Images should not appear in the copy, yet every line of the listing below must be printed exactly.

*** Data ***

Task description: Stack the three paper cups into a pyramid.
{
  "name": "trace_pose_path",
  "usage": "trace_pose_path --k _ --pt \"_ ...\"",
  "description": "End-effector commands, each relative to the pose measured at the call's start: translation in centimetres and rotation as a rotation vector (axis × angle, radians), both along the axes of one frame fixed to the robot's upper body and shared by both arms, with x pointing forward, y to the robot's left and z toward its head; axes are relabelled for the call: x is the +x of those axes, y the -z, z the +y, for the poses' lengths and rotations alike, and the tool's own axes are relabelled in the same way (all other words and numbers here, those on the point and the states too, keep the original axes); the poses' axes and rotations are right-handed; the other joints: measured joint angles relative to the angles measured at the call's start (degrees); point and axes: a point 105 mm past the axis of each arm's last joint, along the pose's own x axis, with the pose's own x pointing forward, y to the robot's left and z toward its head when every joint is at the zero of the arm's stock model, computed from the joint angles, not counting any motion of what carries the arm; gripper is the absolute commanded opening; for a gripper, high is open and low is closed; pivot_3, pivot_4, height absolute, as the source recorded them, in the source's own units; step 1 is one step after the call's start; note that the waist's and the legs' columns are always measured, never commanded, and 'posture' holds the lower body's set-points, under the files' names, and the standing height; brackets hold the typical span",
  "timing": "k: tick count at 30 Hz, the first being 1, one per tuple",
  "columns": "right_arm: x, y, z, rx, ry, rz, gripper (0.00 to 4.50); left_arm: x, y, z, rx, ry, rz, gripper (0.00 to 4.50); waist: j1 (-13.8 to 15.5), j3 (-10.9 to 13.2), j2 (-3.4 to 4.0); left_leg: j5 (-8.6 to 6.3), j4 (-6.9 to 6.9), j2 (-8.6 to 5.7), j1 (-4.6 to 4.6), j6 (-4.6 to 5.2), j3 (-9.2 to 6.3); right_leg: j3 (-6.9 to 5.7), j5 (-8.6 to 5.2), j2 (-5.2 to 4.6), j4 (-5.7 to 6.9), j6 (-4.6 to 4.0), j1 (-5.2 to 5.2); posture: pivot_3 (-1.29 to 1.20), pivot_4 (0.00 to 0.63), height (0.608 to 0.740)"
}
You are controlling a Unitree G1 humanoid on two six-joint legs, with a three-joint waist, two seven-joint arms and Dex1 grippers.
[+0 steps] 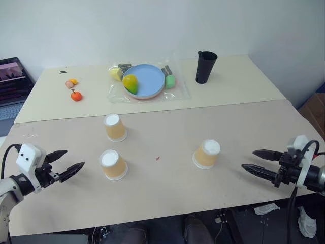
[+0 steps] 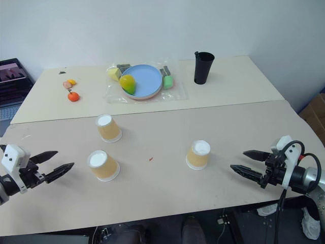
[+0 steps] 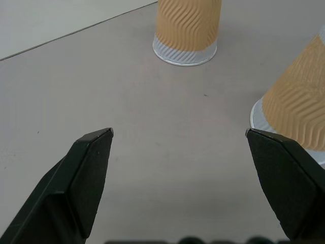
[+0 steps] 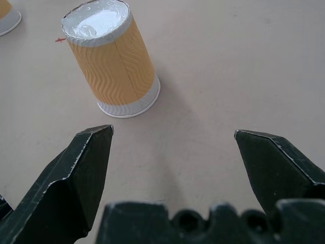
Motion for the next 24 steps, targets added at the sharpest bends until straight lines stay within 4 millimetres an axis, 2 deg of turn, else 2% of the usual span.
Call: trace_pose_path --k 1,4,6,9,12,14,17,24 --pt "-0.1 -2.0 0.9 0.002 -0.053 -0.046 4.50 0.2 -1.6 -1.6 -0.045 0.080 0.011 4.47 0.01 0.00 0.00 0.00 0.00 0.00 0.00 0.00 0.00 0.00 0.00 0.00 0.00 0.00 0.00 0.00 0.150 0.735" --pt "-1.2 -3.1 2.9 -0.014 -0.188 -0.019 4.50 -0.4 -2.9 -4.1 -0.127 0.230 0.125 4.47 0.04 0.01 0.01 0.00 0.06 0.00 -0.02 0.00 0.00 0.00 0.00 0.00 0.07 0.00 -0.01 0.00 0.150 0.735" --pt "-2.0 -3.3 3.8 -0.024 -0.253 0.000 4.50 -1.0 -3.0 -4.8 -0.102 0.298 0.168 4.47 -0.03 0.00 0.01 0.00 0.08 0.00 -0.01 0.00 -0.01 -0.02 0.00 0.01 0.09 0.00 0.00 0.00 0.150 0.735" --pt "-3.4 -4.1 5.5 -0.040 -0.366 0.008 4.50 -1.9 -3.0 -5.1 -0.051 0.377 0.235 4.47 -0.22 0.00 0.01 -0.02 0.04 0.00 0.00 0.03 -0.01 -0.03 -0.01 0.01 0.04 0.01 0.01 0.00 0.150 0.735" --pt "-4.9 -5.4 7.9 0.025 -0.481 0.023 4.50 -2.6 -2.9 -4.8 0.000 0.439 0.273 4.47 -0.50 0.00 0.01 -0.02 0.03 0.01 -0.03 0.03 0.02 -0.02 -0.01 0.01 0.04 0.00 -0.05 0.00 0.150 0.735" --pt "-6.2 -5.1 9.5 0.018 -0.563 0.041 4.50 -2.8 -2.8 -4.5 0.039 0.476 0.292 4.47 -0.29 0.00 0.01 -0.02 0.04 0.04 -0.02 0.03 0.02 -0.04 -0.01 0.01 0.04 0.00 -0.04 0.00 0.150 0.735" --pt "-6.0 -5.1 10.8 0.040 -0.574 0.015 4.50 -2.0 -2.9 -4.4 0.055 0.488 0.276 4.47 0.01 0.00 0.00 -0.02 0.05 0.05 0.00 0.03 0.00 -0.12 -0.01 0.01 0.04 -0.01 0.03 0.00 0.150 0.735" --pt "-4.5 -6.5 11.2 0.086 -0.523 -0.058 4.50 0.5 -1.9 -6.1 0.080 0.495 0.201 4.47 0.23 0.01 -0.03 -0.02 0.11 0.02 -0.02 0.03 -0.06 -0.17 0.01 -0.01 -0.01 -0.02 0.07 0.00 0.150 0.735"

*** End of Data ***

### Written answer
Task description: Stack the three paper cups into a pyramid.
{
  "name": "trace_pose_path",
  "usage": "trace_pose_path --k _ --pt \"_ ...\"",
  "description": "End-effector commands, each relative to the pose measured at the call's start: translation in centimetres and rotation as a rotation vector (axis × angle, radians), both along the axes of one frame fixed to the robot's upper body and shared by both arms, with x pointing forward, y to the robot's left and z toward its head; axes are relabelled for the call: x is the +x of those axes, y the -z, z the +y, for the poses' lengths and rotations alike, and the tool's own axes are relabelled in the same way (all other words and numbers here, those on the point and the states too, keep the original axes); the poses' axes and rotations are right-handed; the other joints: measured joint angles relative to the angles measured at the call's start (degrees); point and axes: a point 105 mm past the axis of each arm's last joint, along the pose's own x axis, with the pose's own x pointing forward, y to the robot's left and z toward its head when every joint is at the zero of the arm's stock model, computed from the joint angles, not counting any motion of what carries the arm; gripper is the absolute commanded opening; for a gripper, high is open and low is closed; pivot_3, pivot_4, height absolute, as the source recorded them, in the source's own units; step 1 is one step after the call's start; note that the waist's and the legs' columns are always measured, never commanded, and 'posture' holds the lower body's set-points, under the files' names, and the standing height; brackets hold the typical span",
  "timing": "k: tick count at 30 Hz, the first being 1, one per tuple",
  "columns": "right_arm: x, y, z, rx, ry, rz, gripper (0.00 to 4.50); left_arm: x, y, z, rx, ry, rz, gripper (0.00 to 4.50); waist: j1 (-13.8 to 15.5), j3 (-10.9 to 13.2), j2 (-3.4 to 4.0); left_leg: j5 (-8.6 to 6.3), j4 (-6.9 to 6.9), j2 (-8.6 to 5.7), j1 (-4.6 to 4.6), j6 (-4.6 to 5.2), j3 (-9.2 to 6.3); right_leg: j3 (-6.9 to 5.7), j5 (-8.6 to 5.2), j2 (-5.2 to 4.6), j4 (-5.7 to 6.9), j6 (-4.6 to 4.0), j1 (-5.2 to 5.2); posture: pivot_3 (-1.29 to 1.20), pivot_4 (0.00 to 0.63), height (0.608 to 0.740)"
}
You are controlling a Unitree G1 humanoid on two six-joint legs, with a three-joint waist, two seven-joint arms and Dex1 grippers.
[+0 steps] 
[+0 steps] 
[+0 steps] 
[+0 steps] 
Motion for the next 24 steps, targets added at the sharpest bends until straight lines stay within 4 millimetres an axis, 2 deg of turn, else 2% of the usual span.
Call: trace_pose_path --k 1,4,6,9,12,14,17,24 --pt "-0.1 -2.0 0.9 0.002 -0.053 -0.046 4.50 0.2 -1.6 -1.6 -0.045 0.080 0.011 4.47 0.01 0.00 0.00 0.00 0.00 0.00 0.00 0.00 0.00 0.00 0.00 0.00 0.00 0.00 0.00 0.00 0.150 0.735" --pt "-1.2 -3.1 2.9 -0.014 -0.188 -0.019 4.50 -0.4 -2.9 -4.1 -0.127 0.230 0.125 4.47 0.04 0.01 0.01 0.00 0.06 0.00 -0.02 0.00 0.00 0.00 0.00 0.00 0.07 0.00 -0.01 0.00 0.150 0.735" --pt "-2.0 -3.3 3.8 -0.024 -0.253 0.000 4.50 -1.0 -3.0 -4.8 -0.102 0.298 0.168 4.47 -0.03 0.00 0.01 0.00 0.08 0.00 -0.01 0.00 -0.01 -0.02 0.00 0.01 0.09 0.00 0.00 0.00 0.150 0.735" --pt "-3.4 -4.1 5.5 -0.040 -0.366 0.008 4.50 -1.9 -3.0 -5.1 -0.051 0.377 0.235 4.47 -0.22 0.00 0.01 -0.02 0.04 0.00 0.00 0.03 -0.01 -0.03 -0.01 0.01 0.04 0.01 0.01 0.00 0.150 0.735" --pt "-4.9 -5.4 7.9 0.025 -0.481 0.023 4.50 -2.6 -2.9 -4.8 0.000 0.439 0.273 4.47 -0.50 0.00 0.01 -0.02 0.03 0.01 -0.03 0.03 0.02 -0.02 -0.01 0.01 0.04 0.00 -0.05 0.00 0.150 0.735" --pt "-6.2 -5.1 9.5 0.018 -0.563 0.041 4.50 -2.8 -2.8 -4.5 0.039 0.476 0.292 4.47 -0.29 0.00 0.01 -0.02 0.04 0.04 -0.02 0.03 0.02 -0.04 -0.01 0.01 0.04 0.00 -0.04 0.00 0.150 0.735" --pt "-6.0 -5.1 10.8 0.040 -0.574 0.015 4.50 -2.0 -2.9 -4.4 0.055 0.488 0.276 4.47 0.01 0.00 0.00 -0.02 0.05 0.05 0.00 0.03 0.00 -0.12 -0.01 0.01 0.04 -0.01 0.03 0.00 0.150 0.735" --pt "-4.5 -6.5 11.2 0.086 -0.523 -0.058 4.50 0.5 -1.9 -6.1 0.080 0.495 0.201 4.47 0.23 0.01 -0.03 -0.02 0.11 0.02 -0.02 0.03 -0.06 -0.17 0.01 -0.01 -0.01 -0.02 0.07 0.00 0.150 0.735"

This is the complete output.